[ASSIGNED TASK] Reproduce, with no changes, the line where "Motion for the" appears and every subsequent line of the listing, the last one included.
Start of DATA SECTION
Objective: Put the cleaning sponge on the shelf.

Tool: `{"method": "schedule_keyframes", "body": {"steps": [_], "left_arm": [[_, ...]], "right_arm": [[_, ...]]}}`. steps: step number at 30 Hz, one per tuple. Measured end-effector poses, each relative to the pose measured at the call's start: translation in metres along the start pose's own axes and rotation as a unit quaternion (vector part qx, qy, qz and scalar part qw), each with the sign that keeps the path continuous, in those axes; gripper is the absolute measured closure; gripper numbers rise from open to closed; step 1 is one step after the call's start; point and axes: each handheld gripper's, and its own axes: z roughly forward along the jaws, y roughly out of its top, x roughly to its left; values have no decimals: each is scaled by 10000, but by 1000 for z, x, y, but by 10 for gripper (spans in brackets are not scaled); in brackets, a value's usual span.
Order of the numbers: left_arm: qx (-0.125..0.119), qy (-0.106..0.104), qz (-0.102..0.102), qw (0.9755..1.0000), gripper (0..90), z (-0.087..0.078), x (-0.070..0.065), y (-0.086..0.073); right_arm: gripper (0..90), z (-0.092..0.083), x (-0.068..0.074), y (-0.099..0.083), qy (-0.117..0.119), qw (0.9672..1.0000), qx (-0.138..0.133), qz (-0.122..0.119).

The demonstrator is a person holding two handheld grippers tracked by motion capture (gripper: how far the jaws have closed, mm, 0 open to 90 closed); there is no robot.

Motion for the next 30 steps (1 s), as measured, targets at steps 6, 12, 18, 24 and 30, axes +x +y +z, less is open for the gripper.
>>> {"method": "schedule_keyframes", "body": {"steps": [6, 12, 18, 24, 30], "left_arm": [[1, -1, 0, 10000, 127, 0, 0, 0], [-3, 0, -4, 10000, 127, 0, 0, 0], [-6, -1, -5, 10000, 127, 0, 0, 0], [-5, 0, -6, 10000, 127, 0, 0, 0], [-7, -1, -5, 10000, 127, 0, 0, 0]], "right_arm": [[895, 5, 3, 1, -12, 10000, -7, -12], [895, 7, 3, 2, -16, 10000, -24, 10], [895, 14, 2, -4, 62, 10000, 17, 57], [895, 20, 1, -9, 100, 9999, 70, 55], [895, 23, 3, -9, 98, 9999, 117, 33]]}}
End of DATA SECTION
[TASK SOLUTION]
Motion for the next 30 steps (1 s), as measured, targets at steps 6, 12, 18, 24 and 30, axes +x +y +z, less is open for the gripper.
>>> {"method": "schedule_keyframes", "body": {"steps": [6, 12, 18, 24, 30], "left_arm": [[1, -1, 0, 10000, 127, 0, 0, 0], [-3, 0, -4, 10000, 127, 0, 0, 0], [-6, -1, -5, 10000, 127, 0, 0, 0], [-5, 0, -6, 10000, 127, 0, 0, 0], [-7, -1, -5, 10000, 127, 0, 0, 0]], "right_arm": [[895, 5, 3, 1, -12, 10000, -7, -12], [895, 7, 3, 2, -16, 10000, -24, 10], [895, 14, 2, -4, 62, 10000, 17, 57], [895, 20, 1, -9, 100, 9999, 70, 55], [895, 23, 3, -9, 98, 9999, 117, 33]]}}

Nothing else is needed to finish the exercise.